• **What you will do**
Images are to be dropped, and the rest of the data reproduced exactly.

• **Provided data**

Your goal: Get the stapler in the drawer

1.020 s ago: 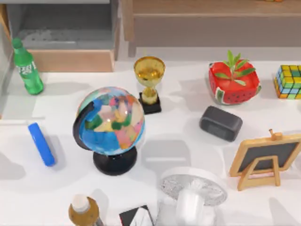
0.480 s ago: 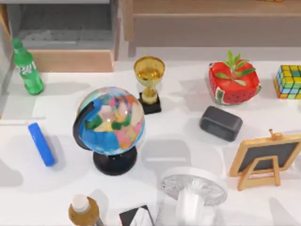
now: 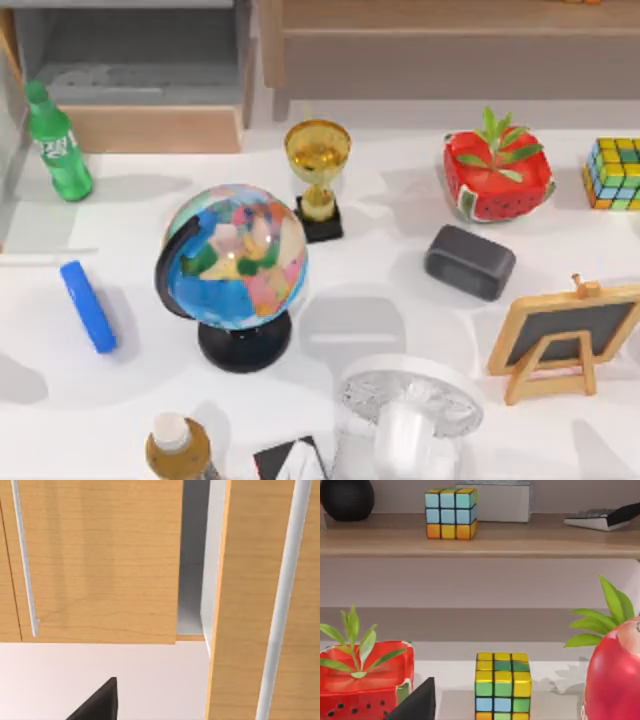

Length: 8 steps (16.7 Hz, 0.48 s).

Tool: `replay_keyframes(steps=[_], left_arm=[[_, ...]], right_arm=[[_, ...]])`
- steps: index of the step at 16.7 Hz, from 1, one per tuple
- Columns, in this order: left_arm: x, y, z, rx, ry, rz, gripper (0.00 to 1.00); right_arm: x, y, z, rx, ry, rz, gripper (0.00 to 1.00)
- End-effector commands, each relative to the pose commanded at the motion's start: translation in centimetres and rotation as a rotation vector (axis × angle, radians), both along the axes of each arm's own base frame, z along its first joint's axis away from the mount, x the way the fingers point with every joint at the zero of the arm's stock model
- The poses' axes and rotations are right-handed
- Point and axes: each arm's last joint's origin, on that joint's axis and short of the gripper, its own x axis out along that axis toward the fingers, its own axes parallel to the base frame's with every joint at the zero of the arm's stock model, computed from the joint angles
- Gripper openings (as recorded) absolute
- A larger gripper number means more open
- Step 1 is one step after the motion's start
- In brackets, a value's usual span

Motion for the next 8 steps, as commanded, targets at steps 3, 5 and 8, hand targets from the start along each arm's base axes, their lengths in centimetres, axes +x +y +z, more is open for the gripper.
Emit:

• **Solution**
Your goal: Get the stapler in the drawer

1.020 s ago: 
0.480 s ago: 
now: 

Length: 8 steps (16.7 Hz, 0.48 s).

Tool: `replay_keyframes(steps=[_], left_arm=[[_, ...]], right_arm=[[_, ...]])`
- steps: index of the step at 16.7 Hz, from 1, one per tuple
- Columns, in this order: left_arm: x, y, z, rx, ry, rz, gripper (0.00 to 1.00); right_arm: x, y, z, rx, ry, rz, gripper (0.00 to 1.00)
- End-effector commands, each relative to the pose commanded at the motion's start: translation in centimetres and rotation as a rotation vector (axis × angle, radians), both along the axes of each arm's own base frame, z along its first joint's axis away from the mount, x the way the fingers point with every joint at the zero of the arm's stock model
- The poses' axes and rotations are right-handed
- Point and axes: each arm's last joint's origin, on that joint's axis and short of the gripper, its own x axis out along that axis toward the fingers, its own axes parallel to the base frame's with every joint at the zero of the arm's stock model, computed from the joint angles
- Gripper openings (as recorded) absolute
- A larger gripper number means more open
- Step 1 is one step after the motion's start
- In brackets, a value's usual span

Motion for the next 8 steps, as commanded, targets at steps 3, 5 and 8, hand targets from the start along each arm's base axes, their lengths in centimetres, axes +x +y +z, more is open for the gripper.
Emit:

The exercise asks for nothing more than this.